**Instructions to follow:** Every line containing the word "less" is to be copied from the data below.

**Records:**
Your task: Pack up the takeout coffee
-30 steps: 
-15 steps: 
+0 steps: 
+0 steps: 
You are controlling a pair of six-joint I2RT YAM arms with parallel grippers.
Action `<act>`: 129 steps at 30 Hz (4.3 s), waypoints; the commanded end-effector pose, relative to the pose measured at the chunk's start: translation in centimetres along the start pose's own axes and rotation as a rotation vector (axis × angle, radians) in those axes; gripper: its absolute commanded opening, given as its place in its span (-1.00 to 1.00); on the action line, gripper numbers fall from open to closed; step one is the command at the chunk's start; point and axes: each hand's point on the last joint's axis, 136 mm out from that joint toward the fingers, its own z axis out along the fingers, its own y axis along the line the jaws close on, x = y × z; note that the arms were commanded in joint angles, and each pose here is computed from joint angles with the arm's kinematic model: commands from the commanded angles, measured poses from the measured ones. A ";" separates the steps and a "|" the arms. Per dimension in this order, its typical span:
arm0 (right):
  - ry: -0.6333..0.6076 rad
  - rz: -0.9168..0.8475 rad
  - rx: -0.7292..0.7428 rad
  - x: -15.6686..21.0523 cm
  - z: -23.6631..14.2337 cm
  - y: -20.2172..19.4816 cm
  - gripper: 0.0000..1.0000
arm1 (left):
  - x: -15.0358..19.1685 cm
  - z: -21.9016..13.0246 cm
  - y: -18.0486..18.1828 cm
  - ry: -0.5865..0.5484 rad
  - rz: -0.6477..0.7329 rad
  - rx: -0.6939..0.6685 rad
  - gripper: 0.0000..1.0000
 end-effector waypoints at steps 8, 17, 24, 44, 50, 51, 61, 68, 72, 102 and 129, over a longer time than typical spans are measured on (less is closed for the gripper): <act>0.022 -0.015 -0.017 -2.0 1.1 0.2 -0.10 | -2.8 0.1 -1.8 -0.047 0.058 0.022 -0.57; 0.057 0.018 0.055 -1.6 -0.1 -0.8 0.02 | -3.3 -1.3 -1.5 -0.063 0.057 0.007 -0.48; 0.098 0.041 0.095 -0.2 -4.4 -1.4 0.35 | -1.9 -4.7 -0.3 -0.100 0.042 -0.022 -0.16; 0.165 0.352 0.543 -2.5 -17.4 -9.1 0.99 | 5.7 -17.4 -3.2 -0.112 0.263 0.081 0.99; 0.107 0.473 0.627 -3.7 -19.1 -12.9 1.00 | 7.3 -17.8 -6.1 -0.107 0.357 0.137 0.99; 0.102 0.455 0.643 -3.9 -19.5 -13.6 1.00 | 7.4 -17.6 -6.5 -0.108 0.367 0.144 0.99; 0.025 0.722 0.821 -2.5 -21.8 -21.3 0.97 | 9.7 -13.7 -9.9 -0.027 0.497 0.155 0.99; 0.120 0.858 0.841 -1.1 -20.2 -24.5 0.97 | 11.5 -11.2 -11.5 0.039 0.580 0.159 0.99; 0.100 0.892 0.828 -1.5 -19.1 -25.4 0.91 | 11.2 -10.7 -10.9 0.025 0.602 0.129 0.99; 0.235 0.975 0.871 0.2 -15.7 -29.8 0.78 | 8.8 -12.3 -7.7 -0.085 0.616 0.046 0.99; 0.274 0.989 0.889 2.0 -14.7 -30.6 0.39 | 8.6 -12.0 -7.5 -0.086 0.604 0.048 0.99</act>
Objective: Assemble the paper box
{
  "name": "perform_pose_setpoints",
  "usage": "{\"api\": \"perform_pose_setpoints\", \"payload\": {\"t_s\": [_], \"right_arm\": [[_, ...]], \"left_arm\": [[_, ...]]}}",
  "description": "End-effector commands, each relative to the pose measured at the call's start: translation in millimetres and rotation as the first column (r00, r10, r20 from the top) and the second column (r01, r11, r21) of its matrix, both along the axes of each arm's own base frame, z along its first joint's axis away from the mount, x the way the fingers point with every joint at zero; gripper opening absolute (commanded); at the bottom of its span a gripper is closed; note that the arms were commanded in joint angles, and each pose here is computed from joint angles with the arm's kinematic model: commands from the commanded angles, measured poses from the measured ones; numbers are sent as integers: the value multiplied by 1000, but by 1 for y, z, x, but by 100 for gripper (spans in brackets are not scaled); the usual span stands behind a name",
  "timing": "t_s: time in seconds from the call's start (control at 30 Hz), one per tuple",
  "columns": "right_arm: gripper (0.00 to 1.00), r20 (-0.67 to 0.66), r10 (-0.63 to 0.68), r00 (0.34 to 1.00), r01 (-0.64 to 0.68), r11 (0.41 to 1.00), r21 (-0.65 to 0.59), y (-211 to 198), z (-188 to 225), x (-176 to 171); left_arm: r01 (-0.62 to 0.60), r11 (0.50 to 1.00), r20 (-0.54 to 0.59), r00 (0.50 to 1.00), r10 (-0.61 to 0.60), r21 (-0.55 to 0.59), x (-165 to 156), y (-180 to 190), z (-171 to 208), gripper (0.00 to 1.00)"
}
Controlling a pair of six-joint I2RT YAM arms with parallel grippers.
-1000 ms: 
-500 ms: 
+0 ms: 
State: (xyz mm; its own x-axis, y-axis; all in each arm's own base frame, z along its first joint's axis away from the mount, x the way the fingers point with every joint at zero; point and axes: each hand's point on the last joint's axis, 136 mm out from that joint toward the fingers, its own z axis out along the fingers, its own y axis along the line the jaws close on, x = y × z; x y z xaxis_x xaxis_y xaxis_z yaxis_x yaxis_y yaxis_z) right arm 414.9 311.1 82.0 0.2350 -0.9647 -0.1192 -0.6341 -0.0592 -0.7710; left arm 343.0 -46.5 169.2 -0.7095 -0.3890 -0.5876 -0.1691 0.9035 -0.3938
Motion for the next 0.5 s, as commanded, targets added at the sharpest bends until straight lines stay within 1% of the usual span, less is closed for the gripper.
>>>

**Your solution:**
 end-effector waypoints at steps 8, 17, 24, 44, 50, 51, 61, 68, 72, 102 and 129, over a longer time than typical spans are measured on (less is closed for the gripper): <act>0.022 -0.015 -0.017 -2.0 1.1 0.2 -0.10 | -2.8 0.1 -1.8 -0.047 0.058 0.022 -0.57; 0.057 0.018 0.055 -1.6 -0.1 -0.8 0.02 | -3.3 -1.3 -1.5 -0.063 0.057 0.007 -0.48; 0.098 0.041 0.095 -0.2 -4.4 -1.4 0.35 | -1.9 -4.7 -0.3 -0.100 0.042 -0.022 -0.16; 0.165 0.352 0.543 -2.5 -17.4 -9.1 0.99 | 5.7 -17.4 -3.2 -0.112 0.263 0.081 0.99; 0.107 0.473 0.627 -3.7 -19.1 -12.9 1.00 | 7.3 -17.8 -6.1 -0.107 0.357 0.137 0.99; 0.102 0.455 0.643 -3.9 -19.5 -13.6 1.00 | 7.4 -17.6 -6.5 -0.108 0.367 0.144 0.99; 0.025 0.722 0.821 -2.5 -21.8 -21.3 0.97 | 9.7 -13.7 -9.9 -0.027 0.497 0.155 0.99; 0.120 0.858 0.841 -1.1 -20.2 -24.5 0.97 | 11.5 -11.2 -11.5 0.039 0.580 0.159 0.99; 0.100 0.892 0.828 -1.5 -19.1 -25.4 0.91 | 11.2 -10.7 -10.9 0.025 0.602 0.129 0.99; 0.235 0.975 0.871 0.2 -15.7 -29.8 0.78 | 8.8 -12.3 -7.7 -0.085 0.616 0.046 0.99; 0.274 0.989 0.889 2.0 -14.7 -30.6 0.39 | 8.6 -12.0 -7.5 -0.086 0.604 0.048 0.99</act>
Motion for the next 0.5 s, as commanded, targets added at the sharpest bends until straight lines stay within 1% of the usual span, less is closed for the gripper.

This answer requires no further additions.